2025: The Year Wales Took Stock
By Kaiesha Page
Not a year of upheaval, but one of reckoning
2025 was not meant to be a defining year in Welsh politics. There was no Senedd election, no dramatic constitutional moment, and little expectation of disruption. Yet events had a way of intruding. Flooding hit communities across Wales, exposing long-standing vulnerabilities in infrastructure and emergency preparedness. In Caerphilly, a by-election punctured assumptions about political certainty, drawing attention precisely because of its timing. Just one year before the most important election that Wales has faced.
Together, these moments cut through the relative calm of the political calendar. They forced Wales to confront not future promises, but present realities — about governance, resilience, and trust.
Public Services Under Sustained Scrutiny
Pressure on public services remained one of the most persistent features of Welsh public life throughout the year. NHS waiting times continued to dominate public concern, alongside workforce shortages and delayed treatment. In education, debates around attainment gaps and funding pressures resurfaced with renewed urgency.
Local authorities were increasingly open about the limits of what could be delivered within existing budgets. What felt different in 2025 was not the nature of these challenges, but the public response. Familiar explanations carried less weight, and patience appeared thinner.
The Cost of Living Never Really Left
Despite a shift in national rhetoric, the cost of living crisis continued to shape daily life across Wales.
Food prices remained high, rents continued to rise, and energy bills stayed well above pre-crisis levels. Demand for food banks and local support services showed little sign of easing. For many households — particularly in lower-income, post-industrial, and rural communities — financial pressure remained constant rather than temporary.
The gap between economic indicators and lived experience became harder to ignore.
Flooding and the Question of Preparedness
The flooding that affected parts of Wales during the year brought these pressures into sharp focus. Homes were damaged, transport disrupted, and communities left dealing with both immediate loss and longer-term uncertainty.

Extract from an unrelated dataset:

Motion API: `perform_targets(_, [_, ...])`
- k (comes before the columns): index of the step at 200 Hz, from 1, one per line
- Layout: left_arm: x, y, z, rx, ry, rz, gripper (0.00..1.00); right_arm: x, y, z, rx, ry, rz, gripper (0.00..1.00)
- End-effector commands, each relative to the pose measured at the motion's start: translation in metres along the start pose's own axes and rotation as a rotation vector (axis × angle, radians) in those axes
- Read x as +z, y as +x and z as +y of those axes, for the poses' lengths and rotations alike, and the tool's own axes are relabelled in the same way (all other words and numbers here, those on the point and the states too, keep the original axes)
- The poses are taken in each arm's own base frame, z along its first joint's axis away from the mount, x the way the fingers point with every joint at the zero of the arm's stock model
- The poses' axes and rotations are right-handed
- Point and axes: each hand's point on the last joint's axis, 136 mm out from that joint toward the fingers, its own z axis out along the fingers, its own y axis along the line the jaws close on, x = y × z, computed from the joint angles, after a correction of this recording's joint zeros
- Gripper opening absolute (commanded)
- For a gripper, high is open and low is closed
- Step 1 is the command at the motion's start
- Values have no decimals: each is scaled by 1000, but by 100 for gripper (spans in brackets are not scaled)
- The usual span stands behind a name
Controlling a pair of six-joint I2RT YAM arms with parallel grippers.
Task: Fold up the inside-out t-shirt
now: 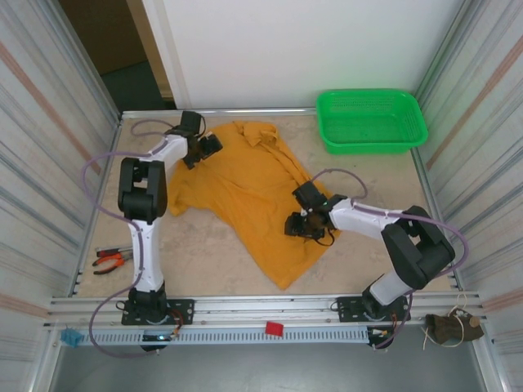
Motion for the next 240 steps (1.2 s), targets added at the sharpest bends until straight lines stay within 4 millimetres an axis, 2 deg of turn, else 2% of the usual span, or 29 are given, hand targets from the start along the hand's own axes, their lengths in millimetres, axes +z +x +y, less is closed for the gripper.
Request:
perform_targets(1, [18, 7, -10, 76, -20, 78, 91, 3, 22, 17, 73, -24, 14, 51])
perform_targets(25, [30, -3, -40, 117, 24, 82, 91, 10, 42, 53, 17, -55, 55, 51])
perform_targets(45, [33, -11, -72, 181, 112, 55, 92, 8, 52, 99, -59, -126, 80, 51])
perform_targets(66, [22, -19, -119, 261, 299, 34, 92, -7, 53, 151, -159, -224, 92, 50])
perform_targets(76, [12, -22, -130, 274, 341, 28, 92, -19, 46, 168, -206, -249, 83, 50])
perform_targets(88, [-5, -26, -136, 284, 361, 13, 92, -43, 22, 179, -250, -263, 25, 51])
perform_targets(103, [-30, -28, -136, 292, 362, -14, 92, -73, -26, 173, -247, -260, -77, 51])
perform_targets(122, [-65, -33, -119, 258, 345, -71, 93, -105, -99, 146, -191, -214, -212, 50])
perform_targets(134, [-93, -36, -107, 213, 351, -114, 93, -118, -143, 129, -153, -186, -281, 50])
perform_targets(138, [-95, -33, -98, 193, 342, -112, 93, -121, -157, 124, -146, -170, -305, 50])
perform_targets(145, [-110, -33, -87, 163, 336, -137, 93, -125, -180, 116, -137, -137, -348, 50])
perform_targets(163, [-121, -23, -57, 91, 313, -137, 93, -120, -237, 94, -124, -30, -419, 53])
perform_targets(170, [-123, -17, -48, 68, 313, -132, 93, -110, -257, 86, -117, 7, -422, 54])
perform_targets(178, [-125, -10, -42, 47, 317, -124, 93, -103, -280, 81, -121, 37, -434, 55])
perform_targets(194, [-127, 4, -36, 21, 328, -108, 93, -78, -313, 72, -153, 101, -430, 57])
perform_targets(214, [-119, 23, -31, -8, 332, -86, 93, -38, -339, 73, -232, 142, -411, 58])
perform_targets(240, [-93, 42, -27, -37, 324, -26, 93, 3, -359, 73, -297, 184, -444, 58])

Beyond the physical impact, the floods raised uncomfortable questions about resilience. For communities already stretched by rising costs and strained services, extreme weather events felt less like anomalies and more like warnings. The issue was no longer simply response, but readiness.
Caerphilly and a Moment of Political Attention
Against this backdrop, the Caerphilly by-election took on significance beyond its local context.

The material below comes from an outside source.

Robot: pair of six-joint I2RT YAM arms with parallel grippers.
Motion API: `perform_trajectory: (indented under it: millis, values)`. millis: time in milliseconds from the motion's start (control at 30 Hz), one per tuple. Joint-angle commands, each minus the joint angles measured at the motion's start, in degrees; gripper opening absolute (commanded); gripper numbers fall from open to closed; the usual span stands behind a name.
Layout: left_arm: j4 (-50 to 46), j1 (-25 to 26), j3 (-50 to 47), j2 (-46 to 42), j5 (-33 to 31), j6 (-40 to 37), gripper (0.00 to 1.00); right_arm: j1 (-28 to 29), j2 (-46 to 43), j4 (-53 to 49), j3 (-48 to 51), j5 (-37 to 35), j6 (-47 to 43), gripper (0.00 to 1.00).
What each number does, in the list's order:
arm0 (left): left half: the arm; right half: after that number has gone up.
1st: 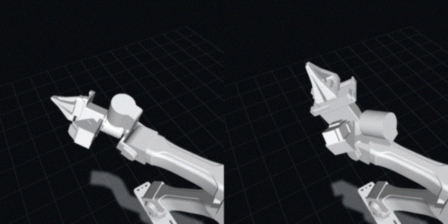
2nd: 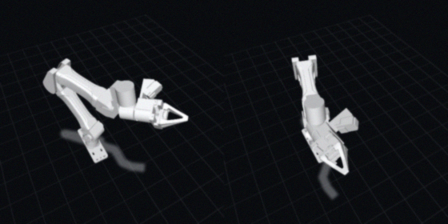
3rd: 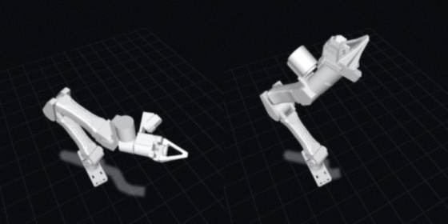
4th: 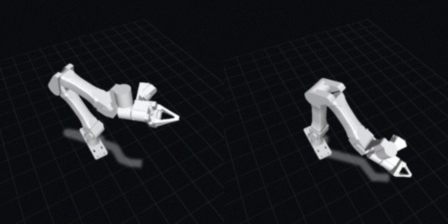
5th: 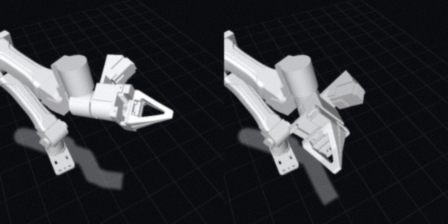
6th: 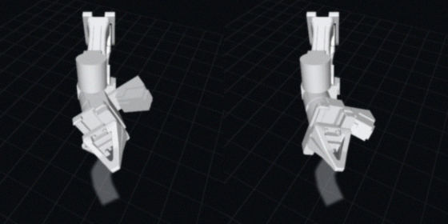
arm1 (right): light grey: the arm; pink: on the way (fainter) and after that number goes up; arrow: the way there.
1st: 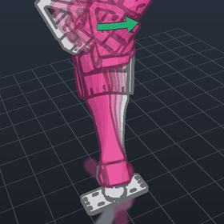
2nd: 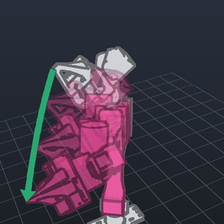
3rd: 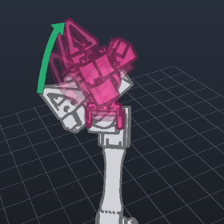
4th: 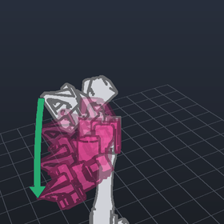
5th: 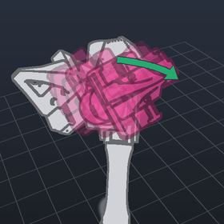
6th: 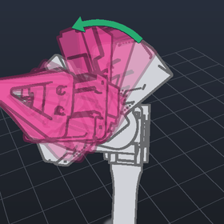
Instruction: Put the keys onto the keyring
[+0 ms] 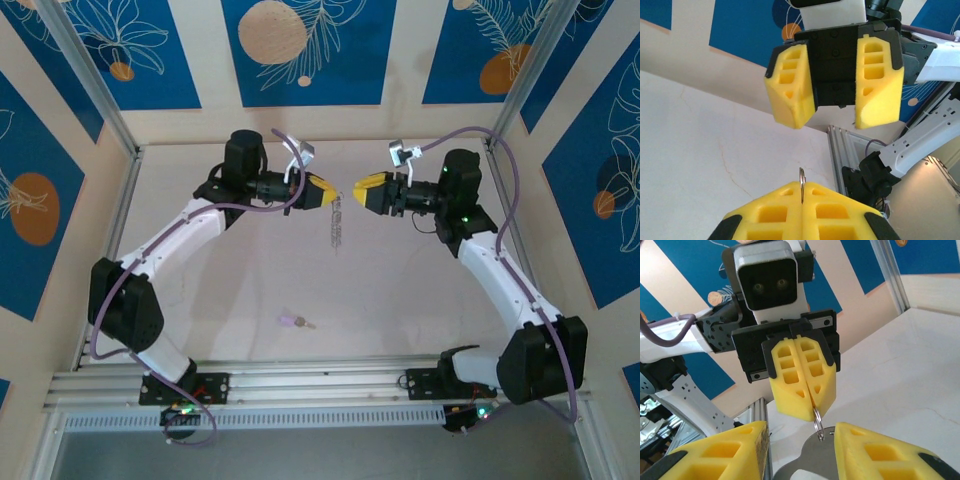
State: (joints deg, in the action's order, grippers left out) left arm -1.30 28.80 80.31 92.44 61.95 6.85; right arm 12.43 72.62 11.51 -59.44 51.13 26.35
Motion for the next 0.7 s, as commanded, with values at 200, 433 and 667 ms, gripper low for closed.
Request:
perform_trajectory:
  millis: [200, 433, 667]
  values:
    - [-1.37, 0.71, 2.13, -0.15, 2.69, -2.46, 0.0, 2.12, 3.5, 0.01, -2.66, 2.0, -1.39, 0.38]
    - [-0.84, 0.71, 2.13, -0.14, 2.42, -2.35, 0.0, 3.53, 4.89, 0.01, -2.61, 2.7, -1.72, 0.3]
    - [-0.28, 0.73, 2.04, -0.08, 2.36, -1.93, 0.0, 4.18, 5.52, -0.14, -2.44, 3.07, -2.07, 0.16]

By-elections are often treated as isolated contests, shaped by circumstance rather than wider mood. But in 2025, Caerphilly was closely watched precisely because it disrupted a year otherwise defined by political continuity. It served as a reminder that voter loyalty cannot be assumed indefinitely — and that performance, not history, increasingly shapes engagement.

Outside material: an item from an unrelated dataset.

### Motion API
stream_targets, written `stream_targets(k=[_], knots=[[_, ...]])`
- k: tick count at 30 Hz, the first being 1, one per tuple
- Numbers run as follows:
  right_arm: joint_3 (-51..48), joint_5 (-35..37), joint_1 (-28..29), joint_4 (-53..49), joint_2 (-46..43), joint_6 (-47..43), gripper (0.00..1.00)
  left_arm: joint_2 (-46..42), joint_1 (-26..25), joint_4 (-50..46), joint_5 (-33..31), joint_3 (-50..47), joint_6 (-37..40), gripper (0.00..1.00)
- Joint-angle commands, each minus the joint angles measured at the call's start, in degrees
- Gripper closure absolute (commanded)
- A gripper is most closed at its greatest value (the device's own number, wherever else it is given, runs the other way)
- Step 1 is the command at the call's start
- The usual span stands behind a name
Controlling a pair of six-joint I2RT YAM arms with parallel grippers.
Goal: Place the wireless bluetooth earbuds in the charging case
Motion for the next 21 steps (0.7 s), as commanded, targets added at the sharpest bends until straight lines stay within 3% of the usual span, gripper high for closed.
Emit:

The result did not herald immediate realignment, but it did underline a growing willingness among voters to scrutinise rather than defer.
Labour, Power, and Uneasy Alignment
The year also exposed subtle but persistent tensions within Labour, particularly between the UK leadership under Keir Starmer and the Welsh Government.
Differences in tone, priorities, and political positioning became more visible over time. While not amounting to open conflict, the divergence highlighted an ongoing challenge for Welsh Labour: balancing devolved autonomy with alignment to a UK party focused on winning and governing at Westminster.
For voters, this tension fed into broader questions about where power sits — and whose priorities ultimately shape decision-making in Wales.
Devolution as a System, Not a Symbol
As Wales moved further beyond the 25-year mark of devolution, debate increasingly shifted away from principle and towards performance.
Devolution was no longer discussed as a fragile achievement in need of defence, but as a mature system open to scrutiny. Questions of accountability, transparency, and delivery surfaced repeatedly, driven less by constitutional theory than by everyday experience.
With permanence comes expectation — and less tolerance for underperformance.
A Change in Mood, If Not Direction
What set 2025 apart was not dramatic change, but a shift in tone.
Voters appeared less deferential, more sceptical, and increasingly willing to question continuity for its own sake. Community resilience remained strong, but so did frustration at being asked to absorb repeated shocks — economic, environmental, and institutional.
It was not a year of political upheaval. But it was a year in which assumptions loosened.
Conclusion: Taking Stock Before What Comes Next
Wales did not reinvent itself in 2025. But it did pause — and take stock.
Of public services under strain. Of communities tested by rising costs and extreme weather. Of a devolved system that has matured into permanence and must now answer harder questions about delivery and trust.
If the years ahead bring sharper choices, 2025 may be remembered as the moment Wales stopped coasting — and started looking more closely at what it expects from those in power.